I would have expected you to use such an approach when you volunteered
to fix things.

> A likely candidate is the patch from you that I applied. In
> particular,
> 4c7016dc06525c7910ce6c99d97eb9c52c6b43e4

Well, that's a good candidate since it's the last significant change
that was done to the GC on `master'.  However, Kevin's original post
compared 1.8 (which doesn't have this commit) to 1.6.

> +  seg->freelist->collected += collected * seg->span;
>
> looks fishy as this code is called multiple times for a given
> card. 

This very line was already there before the patch (see the diff).

> The scm_t_sweep_statistics were sometimes passed into the sweep
> function and sometimes not; I couldn't work out what the global
> variables were supposed to mean exactly, and consequently, if their
> updates were correct.  The reason I am confident about the statistics
> now is the assert()s I added to scm_i_gc(), which compare exactly mark
> bit counts, the sweep statistics and freelist statistics.  Some of the
> changes I did were to make these numbers match up exactly.

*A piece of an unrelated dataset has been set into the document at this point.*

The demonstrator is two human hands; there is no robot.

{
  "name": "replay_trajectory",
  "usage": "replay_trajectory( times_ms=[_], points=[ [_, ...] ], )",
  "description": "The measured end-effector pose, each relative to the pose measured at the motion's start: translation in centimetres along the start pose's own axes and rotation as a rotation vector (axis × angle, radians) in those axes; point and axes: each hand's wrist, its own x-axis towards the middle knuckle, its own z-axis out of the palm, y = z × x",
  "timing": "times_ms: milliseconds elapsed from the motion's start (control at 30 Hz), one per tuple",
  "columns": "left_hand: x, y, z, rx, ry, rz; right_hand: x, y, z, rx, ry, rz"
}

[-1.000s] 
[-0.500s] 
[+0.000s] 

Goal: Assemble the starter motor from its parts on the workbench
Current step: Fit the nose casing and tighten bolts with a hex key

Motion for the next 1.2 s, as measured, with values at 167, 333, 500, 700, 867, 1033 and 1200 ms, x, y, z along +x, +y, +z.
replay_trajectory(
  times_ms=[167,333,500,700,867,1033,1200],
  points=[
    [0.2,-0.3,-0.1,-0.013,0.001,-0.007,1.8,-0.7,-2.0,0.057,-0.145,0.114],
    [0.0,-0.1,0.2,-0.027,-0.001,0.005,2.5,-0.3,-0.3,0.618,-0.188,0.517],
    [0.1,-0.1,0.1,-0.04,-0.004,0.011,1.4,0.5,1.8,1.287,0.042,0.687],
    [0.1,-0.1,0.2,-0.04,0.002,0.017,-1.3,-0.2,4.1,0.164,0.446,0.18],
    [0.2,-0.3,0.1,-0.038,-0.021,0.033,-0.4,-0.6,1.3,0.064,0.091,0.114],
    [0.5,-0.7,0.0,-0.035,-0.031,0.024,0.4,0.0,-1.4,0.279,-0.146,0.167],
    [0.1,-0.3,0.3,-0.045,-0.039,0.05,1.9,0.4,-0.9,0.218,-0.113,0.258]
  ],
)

OK, let's hope for the best.  ;-)

> I'd be interested in seeing benchmarks between Guile and PLT after my 
> cleanup.  For a lot of benchmarks, GC time is an important factor, and
> it might be that we can now beat PLT (they use BGC).

Hmm, that seems unlikely to me, but that'd be good news.
>
> BTW, I'm attaching a new plot of the stress test, now up to iteration
> 10000 (the large allocation).  Interestingly, the large allocation is
> cleaned up only once - (on iteration 1000), and remains 'live' after
> that, so there may still be some bugs lurking.

Eh, how fun.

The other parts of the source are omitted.